Textbook here would be using goto-based DFA state machine (ragel can generate on...

PhilWright · on Jan 11, 2019

If that would be faster, why not do that then?

wahern · on Jan 11, 2019

Because they're using Flex & Bison, not Ragel. The latter is specialized for and excels at defining and applying finite state machines. But while the design of Ragel makes it relatively trivial to build ASTs during the parse, you still have to do it manually. Flex & Bison automate much more of the process of transforming an input stream to a tree. Dropping them and moving to Ragel would be a serious refactor.

FWIW, Flex also builds DFAs. It's just that the design of Ragel is so elegant that Ragel DFA machines are more flexible, easier to compose (both in terms of combining abstract machines and in terms of language-level integration), and yet still incomparably faster. While a straight DFA match should in principle be at least as efficient as a perfect hash[1], this is really only realized with something like Ragel or Intel Hyperscan. As awesome as RE2 is, the performance isn't in the same league as those two; ditto for JIT'd PCREs and re2c--neither are comparable to Ragel or Hyperscan.
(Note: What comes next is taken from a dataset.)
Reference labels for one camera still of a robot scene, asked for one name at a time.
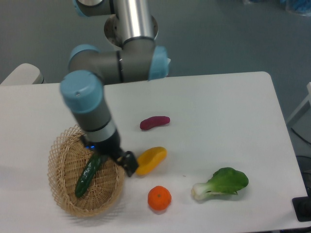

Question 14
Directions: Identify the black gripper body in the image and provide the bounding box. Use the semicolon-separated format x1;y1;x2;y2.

[1] At least until the input set grows into the thousands or millions of items--at some point the size of the generated DFA grows faster than and overtakes the size of the generated perfect hash function.

goldenkey · on Jan 11, 2019

Wouldn't a DFA be faster than perfect hashing here if only because non-keywords can collide with keyword hash values, so a strcmp is always going to be necessary regardless of the actual keyword differentiation?
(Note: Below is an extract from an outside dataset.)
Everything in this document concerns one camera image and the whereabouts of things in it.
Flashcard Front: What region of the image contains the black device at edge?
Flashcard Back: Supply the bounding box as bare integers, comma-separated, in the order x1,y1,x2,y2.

I tried looking at the code to see if they were excluding non-keywords at some other stage - because then this would seem redundant?

wahern · on Jan 11, 2019

Yeah, conceptually for smaller sets a DFA should easily meet or beat perfect hashing for the reason you describe.
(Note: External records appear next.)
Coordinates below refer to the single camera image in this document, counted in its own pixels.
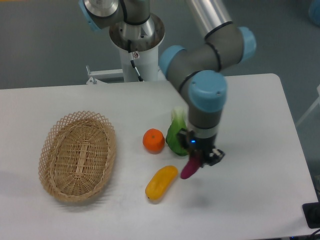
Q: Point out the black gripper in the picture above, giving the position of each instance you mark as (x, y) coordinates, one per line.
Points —
(204, 148)

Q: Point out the oval wicker basket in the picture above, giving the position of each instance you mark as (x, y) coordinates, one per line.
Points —
(78, 155)

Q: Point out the yellow mango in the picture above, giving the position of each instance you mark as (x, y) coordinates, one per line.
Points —
(160, 182)

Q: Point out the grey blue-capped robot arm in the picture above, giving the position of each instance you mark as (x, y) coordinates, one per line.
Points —
(196, 75)

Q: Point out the orange tangerine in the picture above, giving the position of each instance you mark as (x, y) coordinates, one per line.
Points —
(153, 140)

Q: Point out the green bok choy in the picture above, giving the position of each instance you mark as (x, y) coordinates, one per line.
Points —
(178, 122)

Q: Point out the black device at table edge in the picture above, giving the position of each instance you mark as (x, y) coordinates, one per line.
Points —
(312, 214)

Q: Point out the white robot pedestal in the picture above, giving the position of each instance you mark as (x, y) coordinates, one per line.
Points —
(138, 47)
But because of pipelining, branch prediction, etc, it depends on the details of how the generated parser scans the input stream. A simple hash function is more likely to execute in a tight loop with minimal data dependencies because it's more natural to code it that way; it might be able to consume the stream faster even if performing more work simply because of how it slices the work. I'm not positive, but AFAICT Flex only generates table-driven machines, so at the very minimum the scanner is already handicapped. A tiny table that fits in cache might not be much of a handicap, but I'd be surprised if Flex does an especially good job of that. Any why would it--it's designed to work in tandem with Bison to solve more complex problems, plus it's hemmed in by having to support historical program structures and interfaces, such as liberal use of functions and function pointers for composition.

rurban · on Jan 11, 2019

No, too branchy and bytewise only. This PH is word wise mostly, and the keywords are longer, ~4-5.

goldenkey · on Jan 14, 2019

Still, even the best strcmp is going to involve some byte checking unless the string is exactly divisible into large words.

Wouldn't the efficiency between the two methods mainly depend on the relative odds of non-keywords occurring?